Development of recombinant antibodies specific to fslC would significantly advance research capabilities:

• Antibody development strategies:

  • Hybridoma sequencing approach: Generate monoclonal antibodies and determine antibody sequences

  • Phage display technology: Select antibodies from synthetic or natural libraries

  • Both approaches have been successfully applied to generate antibodies against Dictyostelium proteins

• Expression formats:

  • Single-chain variable fragments (scFv)

  • Full antibodies with mouse or rabbit Fc regions

  • Fusion with tags or fluorochromes for specialized applications

  • Researchers have successfully converted hybridoma-derived antibodies to recombinant formats for Dictyostelium antigens

• Validation methods:

  • Immunofluorescence comparing original and recombinant antibodies

  • Western blotting with wild-type and knockout cells

  • Immunoprecipitation followed by mass spectrometry

• Research applications:

  • Protein localization via immunofluorescence

  • Protein quantification via western blotting

  • Protein complex isolation via immunoprecipitation

  • Pull-down assays to identify interacting partners

Recombinant antibodies offer advantages including permanent storage in plasmid form, consistent reproducibility, and flexibility in format (e.g., with different tags or Fc regions) .

How does fslC function relate to human Frizzled receptors and disease models?

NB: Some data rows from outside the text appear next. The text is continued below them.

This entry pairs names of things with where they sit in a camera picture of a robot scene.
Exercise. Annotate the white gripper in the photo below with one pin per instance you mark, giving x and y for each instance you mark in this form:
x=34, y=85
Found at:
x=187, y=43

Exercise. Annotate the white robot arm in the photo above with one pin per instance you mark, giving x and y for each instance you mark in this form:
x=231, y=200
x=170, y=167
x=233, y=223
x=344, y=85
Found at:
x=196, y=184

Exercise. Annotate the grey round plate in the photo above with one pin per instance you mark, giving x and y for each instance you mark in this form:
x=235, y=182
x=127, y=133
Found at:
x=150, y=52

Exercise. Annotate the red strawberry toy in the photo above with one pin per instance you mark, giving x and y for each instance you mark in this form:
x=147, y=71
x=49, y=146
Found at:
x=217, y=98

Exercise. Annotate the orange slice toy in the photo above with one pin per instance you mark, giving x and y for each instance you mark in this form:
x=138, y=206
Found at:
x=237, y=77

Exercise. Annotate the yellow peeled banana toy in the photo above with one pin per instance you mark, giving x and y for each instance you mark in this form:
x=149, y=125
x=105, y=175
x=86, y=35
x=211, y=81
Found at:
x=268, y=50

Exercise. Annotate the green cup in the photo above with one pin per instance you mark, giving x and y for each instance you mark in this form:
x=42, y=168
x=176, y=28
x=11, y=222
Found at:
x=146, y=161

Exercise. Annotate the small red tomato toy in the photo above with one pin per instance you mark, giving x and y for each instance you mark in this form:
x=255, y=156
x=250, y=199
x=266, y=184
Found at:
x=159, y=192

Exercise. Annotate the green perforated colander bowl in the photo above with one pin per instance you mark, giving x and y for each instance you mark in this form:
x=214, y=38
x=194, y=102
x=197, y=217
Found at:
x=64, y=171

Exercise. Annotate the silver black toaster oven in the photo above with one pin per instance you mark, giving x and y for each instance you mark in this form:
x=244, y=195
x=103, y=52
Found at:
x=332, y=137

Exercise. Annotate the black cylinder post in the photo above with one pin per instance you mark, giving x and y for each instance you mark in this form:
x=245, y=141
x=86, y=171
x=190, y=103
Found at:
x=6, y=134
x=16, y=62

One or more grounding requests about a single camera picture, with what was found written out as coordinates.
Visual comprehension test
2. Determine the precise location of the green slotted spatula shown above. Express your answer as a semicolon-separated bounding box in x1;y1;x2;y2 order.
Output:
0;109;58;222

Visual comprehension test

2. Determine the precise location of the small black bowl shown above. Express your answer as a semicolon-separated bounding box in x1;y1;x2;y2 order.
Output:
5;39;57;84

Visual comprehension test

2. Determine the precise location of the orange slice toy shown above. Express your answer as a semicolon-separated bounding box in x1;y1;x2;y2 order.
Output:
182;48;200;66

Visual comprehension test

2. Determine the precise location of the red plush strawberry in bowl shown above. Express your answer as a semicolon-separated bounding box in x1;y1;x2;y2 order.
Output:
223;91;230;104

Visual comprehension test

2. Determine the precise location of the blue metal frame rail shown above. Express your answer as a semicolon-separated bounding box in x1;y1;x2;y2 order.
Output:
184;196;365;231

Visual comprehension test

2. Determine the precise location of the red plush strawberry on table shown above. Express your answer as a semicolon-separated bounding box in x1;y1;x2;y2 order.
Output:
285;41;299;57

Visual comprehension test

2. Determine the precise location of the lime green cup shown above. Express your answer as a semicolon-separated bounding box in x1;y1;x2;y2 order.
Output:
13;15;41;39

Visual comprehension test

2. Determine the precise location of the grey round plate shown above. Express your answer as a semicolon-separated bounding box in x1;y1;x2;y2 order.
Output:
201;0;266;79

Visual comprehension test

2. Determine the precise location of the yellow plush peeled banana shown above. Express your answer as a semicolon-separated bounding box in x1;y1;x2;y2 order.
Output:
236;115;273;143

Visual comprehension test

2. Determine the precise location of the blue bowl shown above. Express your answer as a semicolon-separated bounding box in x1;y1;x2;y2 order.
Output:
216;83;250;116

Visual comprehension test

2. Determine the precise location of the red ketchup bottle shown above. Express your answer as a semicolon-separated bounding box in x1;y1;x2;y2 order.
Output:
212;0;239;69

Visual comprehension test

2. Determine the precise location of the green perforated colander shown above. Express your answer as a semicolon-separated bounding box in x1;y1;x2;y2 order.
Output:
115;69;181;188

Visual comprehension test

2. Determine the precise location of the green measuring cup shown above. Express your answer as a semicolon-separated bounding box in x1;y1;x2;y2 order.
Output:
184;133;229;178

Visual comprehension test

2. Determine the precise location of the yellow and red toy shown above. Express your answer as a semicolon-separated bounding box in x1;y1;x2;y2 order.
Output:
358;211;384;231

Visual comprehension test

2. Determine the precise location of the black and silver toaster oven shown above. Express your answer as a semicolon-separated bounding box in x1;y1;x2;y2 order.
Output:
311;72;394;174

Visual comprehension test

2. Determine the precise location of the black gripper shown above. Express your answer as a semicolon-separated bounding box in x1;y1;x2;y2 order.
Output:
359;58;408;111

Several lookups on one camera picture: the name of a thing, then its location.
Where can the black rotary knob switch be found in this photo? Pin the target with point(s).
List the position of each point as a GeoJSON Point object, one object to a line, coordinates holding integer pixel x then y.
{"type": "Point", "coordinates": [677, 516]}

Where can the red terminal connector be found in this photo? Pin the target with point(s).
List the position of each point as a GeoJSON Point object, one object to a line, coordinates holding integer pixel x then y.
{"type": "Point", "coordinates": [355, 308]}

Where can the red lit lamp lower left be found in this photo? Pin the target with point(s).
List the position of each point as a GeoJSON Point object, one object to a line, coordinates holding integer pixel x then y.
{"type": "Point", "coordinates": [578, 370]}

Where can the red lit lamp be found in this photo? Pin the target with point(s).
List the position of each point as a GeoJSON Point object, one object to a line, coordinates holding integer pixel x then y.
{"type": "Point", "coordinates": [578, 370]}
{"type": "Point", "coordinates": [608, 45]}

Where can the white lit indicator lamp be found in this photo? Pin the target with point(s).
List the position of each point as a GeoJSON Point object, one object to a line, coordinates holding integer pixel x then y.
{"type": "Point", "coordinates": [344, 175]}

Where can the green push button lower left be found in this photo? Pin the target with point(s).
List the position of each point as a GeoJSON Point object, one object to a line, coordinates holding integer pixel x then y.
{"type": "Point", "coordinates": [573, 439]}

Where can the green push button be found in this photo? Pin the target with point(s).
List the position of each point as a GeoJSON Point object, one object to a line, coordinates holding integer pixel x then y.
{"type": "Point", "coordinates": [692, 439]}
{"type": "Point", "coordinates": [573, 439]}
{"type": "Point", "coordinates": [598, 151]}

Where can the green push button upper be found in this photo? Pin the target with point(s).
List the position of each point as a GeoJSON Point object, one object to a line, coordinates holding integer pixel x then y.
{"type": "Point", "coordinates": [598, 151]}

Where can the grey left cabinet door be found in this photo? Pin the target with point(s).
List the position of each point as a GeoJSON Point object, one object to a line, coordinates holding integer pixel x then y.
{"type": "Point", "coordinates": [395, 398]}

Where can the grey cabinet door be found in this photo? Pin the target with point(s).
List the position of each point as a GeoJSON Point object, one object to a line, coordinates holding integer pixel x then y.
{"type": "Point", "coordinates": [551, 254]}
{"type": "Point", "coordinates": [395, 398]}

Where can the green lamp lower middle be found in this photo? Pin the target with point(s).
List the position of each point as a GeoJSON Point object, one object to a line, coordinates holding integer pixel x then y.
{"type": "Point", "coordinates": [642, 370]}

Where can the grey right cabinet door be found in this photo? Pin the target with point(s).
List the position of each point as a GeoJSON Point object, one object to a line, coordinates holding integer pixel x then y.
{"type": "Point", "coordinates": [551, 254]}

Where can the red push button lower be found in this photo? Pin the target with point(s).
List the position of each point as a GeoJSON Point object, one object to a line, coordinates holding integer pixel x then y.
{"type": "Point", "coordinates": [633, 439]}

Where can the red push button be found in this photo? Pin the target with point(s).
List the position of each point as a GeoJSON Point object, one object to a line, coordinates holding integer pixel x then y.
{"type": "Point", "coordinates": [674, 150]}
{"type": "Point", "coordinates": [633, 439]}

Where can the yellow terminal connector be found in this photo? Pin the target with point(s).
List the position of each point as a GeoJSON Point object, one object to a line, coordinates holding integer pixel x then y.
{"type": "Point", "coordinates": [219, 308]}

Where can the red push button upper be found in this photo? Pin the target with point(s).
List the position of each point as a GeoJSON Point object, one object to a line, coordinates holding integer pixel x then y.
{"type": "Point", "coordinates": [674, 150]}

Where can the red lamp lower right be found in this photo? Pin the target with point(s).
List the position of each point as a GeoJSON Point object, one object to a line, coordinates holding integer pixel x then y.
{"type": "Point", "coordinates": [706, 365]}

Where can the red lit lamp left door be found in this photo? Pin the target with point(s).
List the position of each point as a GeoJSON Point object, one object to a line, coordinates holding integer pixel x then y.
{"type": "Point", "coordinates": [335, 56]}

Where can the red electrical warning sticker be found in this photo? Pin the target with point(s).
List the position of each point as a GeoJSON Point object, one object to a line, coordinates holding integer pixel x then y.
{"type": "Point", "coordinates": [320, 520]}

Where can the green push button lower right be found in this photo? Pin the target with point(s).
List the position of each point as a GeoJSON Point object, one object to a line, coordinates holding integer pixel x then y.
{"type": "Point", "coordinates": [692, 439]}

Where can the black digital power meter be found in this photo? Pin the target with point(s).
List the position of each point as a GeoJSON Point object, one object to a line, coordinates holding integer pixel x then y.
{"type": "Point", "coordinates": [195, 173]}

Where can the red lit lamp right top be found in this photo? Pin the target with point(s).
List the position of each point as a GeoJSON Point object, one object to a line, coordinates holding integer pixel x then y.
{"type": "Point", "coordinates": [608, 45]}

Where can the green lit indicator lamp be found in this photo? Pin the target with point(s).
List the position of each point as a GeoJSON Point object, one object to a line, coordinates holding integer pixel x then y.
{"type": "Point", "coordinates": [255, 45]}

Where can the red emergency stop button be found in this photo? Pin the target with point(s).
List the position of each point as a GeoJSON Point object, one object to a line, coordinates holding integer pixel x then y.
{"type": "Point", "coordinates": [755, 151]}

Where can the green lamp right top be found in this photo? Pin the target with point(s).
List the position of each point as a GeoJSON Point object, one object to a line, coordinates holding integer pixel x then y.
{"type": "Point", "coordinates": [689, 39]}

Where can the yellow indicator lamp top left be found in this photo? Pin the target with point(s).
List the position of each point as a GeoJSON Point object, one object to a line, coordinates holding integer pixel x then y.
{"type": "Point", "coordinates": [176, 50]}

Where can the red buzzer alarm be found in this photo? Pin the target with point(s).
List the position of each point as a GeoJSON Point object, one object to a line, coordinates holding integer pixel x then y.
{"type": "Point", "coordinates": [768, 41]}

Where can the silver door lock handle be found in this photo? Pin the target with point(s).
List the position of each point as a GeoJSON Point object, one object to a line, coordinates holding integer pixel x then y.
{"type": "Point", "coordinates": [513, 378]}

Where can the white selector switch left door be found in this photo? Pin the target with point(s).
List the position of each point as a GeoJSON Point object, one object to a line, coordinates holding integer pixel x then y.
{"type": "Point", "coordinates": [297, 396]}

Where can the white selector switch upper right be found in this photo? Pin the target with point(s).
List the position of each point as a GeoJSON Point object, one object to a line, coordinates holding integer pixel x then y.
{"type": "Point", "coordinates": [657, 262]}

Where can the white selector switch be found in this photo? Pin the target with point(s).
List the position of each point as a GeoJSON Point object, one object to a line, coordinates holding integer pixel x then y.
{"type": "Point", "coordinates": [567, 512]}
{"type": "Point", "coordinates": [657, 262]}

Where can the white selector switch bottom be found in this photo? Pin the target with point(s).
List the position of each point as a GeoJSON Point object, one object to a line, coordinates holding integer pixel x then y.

Understanding the relationship between Dictyostelium fslC and human Frizzled receptors could provide insights into disease mechanisms:

• Comparative structural analysis:

  • Alignment of conserved domains between fslC and human Frizzled receptors

  • Focus on the cysteine-rich domain and C-terminal regions

  • Examine conservation of key motifs such as the KTXXXW sequence found in human Frizzled C-termini

• Functional complementation studies:

  • Expression of human Frizzled in fslC-null Dictyostelium

  • Assessment of phenotypic rescue

  • Analysis of downstream signaling activation

• Disease-relevant applications:

  • Introduction of disease-associated mutations from human Frizzled receptors into corresponding regions of fslC

  • Analysis of effects on localization, stability, and function

  • Screening for compounds that modulate mutant protein function

• Mitochondrial dysfunction models:

  • Evaluate whether fslC mutations affect mitochondrial function

  • Assess phenotypes characteristic of mitochondrial dysfunction in Dictyostelium:

    • Impaired phototaxis and thermotaxis

    • Growth defects in axenic medium and on bacterial lawns

    • Chronic activation of AMP kinase

    • Altered stalk formation

    • These phenotypes have been useful in studying neurodegenerative disease proteins in Dictyostelium

While Dictyostelium does not encode a homolog of α-synuclein (associated with Parkinson's disease), studies have shown that expressing α-synuclein in Dictyostelium affects mitochondrial function . Similar approaches could be applied to study interactions between fslC and disease-associated proteins.